# [Task input]
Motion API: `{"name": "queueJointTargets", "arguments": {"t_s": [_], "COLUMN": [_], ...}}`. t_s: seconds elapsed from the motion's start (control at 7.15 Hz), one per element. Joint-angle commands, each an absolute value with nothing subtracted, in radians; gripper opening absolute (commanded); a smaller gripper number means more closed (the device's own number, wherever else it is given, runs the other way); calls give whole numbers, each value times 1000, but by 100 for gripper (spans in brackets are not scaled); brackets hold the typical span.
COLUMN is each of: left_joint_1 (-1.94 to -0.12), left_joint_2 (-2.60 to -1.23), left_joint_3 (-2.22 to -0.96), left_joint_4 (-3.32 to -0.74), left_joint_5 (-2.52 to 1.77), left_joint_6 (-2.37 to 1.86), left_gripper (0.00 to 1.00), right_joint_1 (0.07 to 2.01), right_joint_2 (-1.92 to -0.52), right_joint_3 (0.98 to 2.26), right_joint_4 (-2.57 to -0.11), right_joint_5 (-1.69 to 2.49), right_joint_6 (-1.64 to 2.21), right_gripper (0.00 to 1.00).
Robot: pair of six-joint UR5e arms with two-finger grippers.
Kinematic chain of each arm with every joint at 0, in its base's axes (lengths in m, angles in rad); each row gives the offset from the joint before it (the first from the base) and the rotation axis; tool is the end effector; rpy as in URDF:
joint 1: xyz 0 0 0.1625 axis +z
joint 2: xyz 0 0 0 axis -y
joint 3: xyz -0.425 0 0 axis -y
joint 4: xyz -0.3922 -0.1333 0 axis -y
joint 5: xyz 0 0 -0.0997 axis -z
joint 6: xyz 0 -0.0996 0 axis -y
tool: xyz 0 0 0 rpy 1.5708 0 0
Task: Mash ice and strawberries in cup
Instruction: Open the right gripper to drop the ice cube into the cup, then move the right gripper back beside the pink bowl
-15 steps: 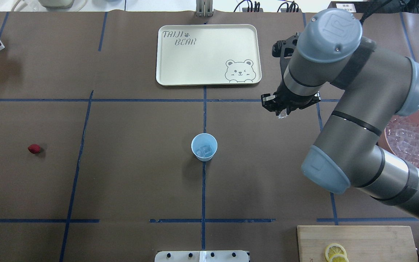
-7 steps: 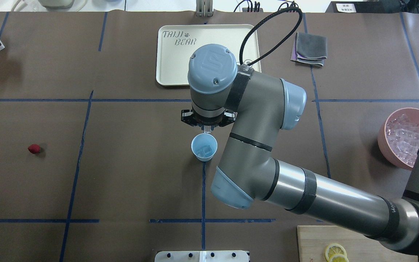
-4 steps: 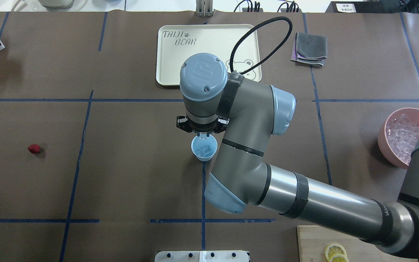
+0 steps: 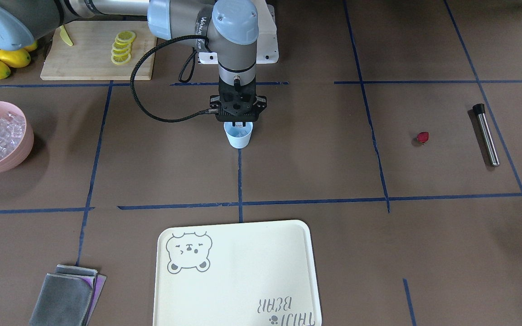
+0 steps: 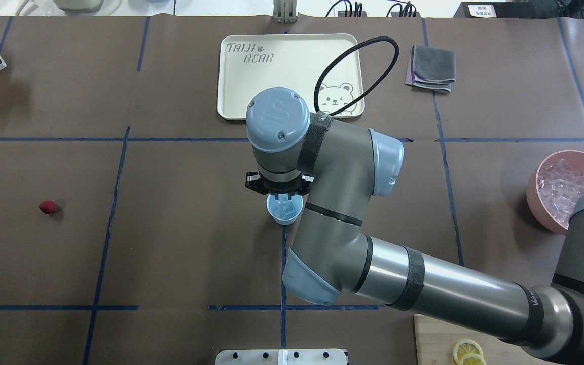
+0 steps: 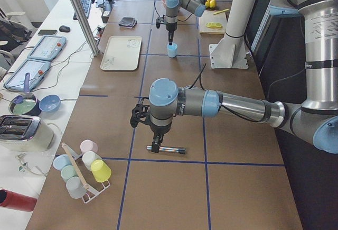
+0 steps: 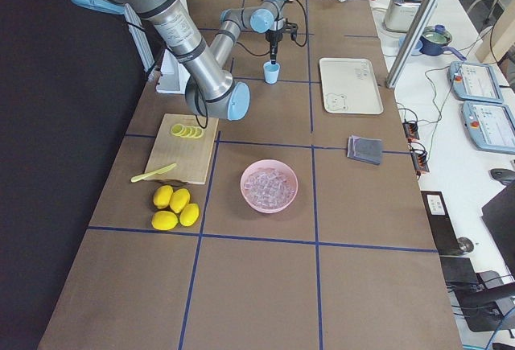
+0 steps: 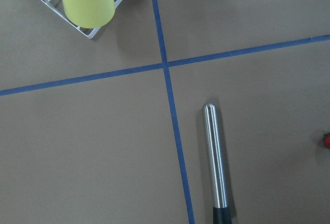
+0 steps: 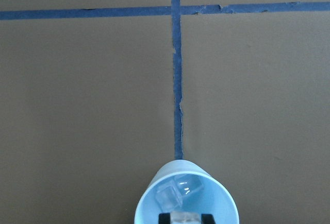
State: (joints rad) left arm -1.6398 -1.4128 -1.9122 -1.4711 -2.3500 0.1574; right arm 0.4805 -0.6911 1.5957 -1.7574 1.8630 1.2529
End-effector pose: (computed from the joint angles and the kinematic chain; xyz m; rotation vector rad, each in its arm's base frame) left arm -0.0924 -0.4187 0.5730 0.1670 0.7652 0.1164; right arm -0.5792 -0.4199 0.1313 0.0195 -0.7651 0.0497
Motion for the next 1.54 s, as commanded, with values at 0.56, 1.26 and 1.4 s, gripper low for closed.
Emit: {"name": "queueJointTargets", "arguments": {"t_s": [0.56,1.26,1.4], "left_joint_1": [-1638,-1597,-1547], "left_joint_2": [-1413,-1420,-1422], "left_joint_3": [-1905,-1930,-1945], "left_joint_4": [-1471,-1531,-1567], "left_joint_5": [-2352,-2344,-2350], "left_joint_6": [156,150,12], "left_gripper": [100,100,100], "right_joint_1": [480,560,593], "right_joint_2": [-696,-751,-767], "right_joint_3": [1606,1771,1784], "right_joint_4": [-1758,-1828,-1829], "right_joint_5": [1862,1852,1861], "right_joint_6": [1252,1233,1230], "right_gripper": [98,100,100]}}
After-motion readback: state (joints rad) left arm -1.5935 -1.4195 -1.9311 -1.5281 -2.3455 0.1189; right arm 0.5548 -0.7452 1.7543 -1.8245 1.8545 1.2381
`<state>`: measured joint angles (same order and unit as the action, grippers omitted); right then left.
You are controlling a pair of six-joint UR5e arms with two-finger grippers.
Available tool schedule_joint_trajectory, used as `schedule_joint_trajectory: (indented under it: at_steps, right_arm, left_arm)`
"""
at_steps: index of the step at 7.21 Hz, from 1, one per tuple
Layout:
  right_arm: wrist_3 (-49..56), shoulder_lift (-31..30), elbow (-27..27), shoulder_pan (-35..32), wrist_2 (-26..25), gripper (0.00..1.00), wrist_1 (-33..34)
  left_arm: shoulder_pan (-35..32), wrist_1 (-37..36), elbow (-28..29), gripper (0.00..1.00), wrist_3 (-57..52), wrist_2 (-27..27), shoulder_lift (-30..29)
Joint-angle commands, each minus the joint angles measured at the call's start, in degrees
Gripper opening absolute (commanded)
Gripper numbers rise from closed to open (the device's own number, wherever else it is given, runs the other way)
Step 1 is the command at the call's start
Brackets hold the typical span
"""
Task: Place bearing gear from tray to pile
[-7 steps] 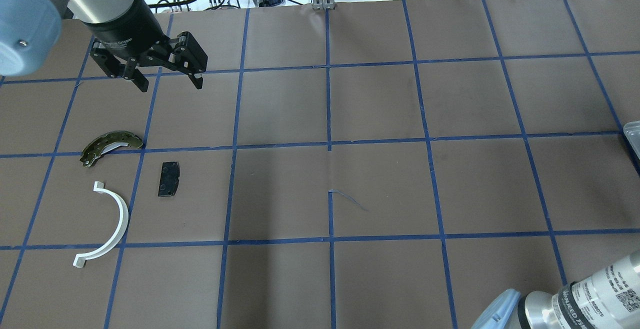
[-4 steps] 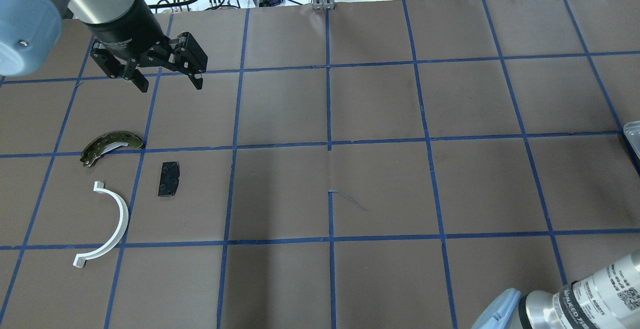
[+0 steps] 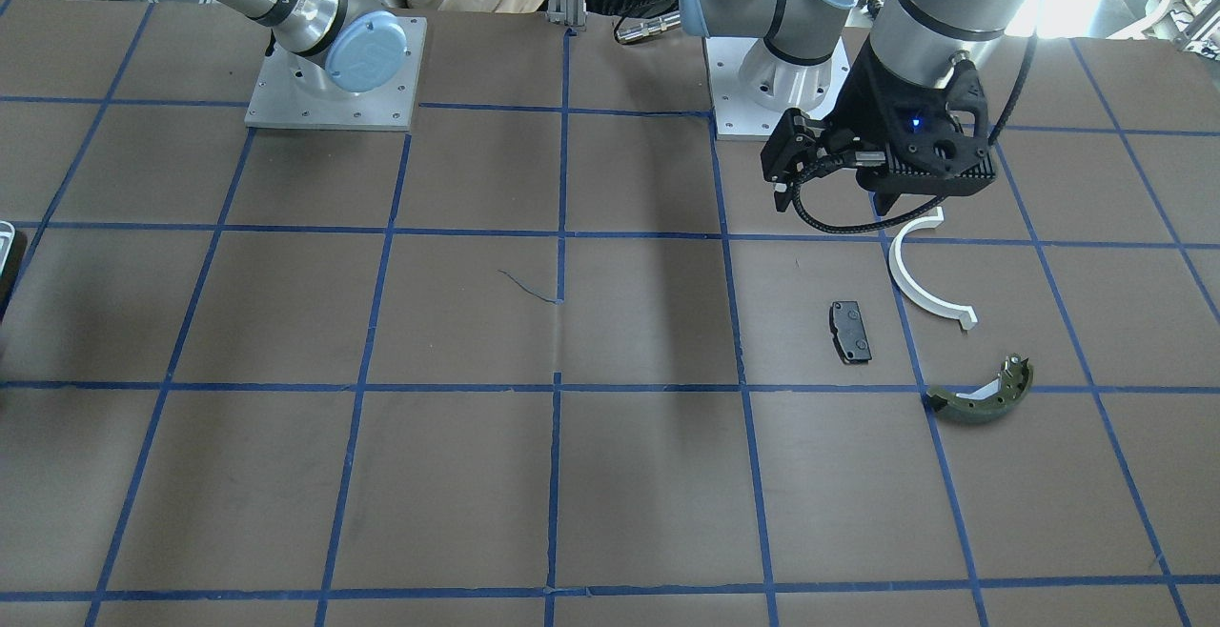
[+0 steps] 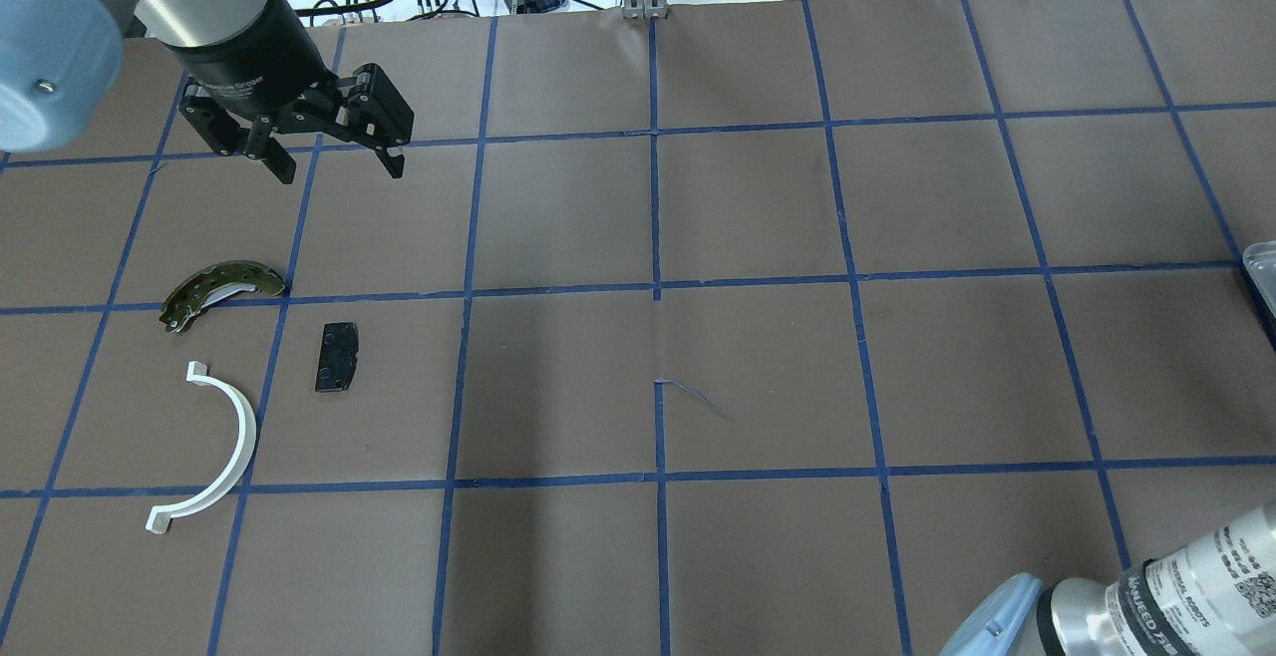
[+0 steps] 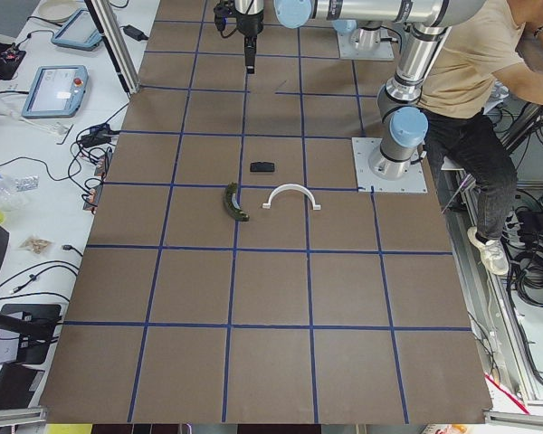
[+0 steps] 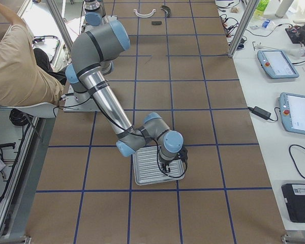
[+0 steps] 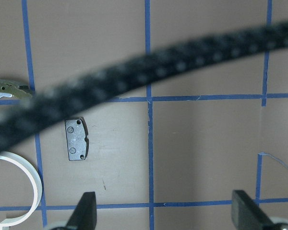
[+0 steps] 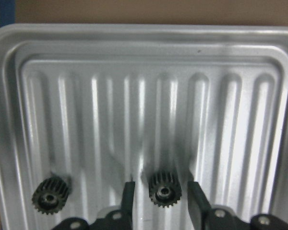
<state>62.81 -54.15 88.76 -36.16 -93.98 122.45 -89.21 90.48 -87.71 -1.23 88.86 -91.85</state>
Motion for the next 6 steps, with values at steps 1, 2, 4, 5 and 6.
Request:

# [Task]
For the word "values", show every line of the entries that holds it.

# [Response box]
Motion for the next 1.54 s, as commanded, with values at 0.56, 1.26 and 1.4 s, gripper low for closed.
Motion for the next 6 steps, with values at steps 1, 2, 4, 5 and 6.

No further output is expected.